◆ **Prompt**
Scan the records below for the string "mark" and return every line where it appears.

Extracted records
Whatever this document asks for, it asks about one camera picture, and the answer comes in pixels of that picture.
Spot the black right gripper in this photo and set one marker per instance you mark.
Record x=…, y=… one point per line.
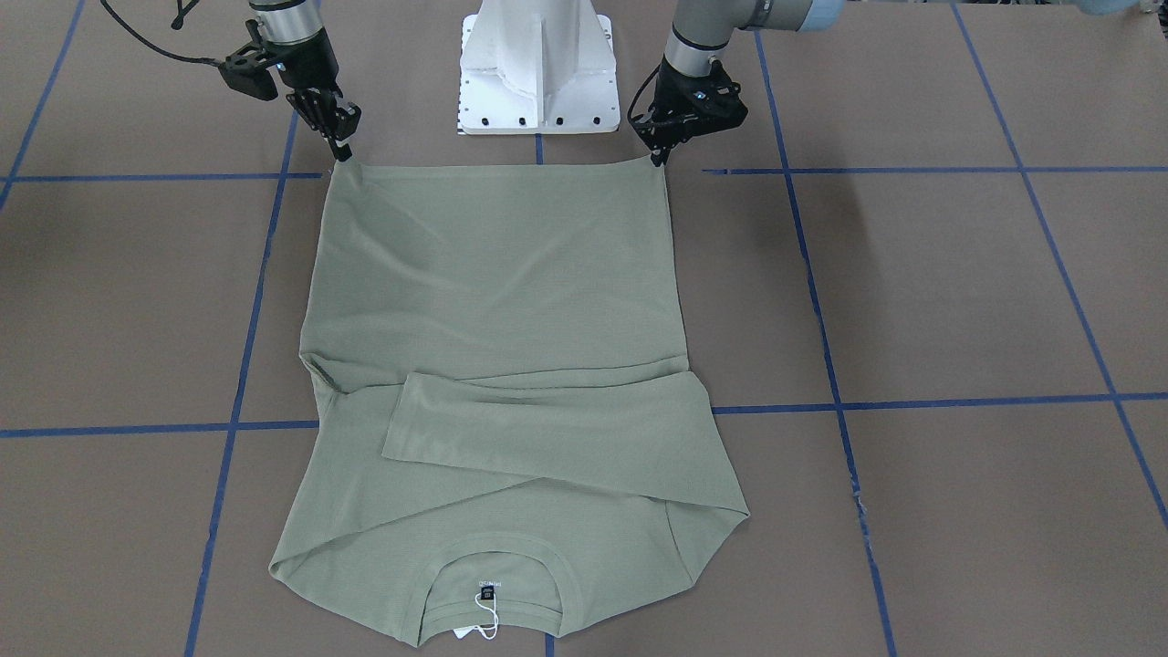
x=306, y=65

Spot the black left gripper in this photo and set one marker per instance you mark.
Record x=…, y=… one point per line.
x=672, y=83

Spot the olive green long-sleeve shirt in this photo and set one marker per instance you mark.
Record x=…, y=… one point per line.
x=504, y=394

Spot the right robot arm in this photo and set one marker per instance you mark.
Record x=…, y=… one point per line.
x=293, y=36

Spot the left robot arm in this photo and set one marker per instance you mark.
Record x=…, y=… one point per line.
x=701, y=31

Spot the white shirt neck tag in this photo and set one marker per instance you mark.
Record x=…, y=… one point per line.
x=486, y=601

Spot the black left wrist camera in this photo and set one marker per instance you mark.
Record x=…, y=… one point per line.
x=714, y=106

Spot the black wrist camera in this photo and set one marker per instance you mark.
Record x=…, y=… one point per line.
x=714, y=106
x=246, y=71

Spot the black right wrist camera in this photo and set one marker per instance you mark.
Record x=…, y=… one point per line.
x=246, y=71

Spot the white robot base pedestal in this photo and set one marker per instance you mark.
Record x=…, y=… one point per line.
x=537, y=67

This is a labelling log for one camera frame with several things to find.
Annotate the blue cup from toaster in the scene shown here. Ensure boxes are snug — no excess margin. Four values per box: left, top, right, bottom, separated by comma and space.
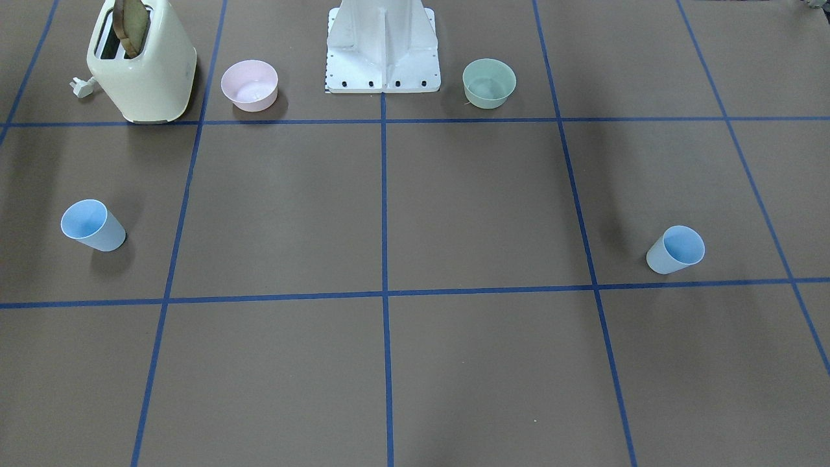
646, 225, 706, 274

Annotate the green plastic bowl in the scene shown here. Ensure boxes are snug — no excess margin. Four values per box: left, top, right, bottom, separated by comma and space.
462, 58, 517, 110

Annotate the pink plastic bowl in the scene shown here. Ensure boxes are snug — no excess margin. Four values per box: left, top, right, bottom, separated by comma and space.
220, 60, 279, 112

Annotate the cream two-slot toaster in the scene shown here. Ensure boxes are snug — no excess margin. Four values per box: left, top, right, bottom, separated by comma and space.
86, 1, 198, 124

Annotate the blue cup near toaster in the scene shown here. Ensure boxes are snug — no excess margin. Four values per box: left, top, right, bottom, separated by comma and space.
60, 199, 126, 252

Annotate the toast bread slice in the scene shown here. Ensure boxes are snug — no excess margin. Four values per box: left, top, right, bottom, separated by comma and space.
112, 0, 149, 59

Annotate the white toaster power plug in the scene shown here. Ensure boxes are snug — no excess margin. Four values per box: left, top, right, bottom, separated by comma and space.
70, 77, 98, 99

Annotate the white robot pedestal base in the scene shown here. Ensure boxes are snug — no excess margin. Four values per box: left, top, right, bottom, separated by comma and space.
324, 1, 442, 94

◆ **Exercise response**
Spot the black right gripper in this photo and set one marker per instance you mark.
Spot the black left gripper in this photo and set one marker per instance you mark.
Spot the olive green long-sleeve shirt in this photo and set one marker per instance you mark.
Spot the right robot arm in this photo and set one marker per instance you mark.
Spot the left robot arm in this photo and set one marker per instance you mark.
Spot the white shirt neck tag in this photo and set one marker per instance you mark.
Spot the black left wrist camera in this photo and set one marker per instance you mark.
Spot the black wrist camera in this photo and set one marker per instance you mark.
Spot the black right wrist camera in this photo and set one marker per instance you mark.
Spot the white robot base pedestal in this photo and set one marker per instance you mark.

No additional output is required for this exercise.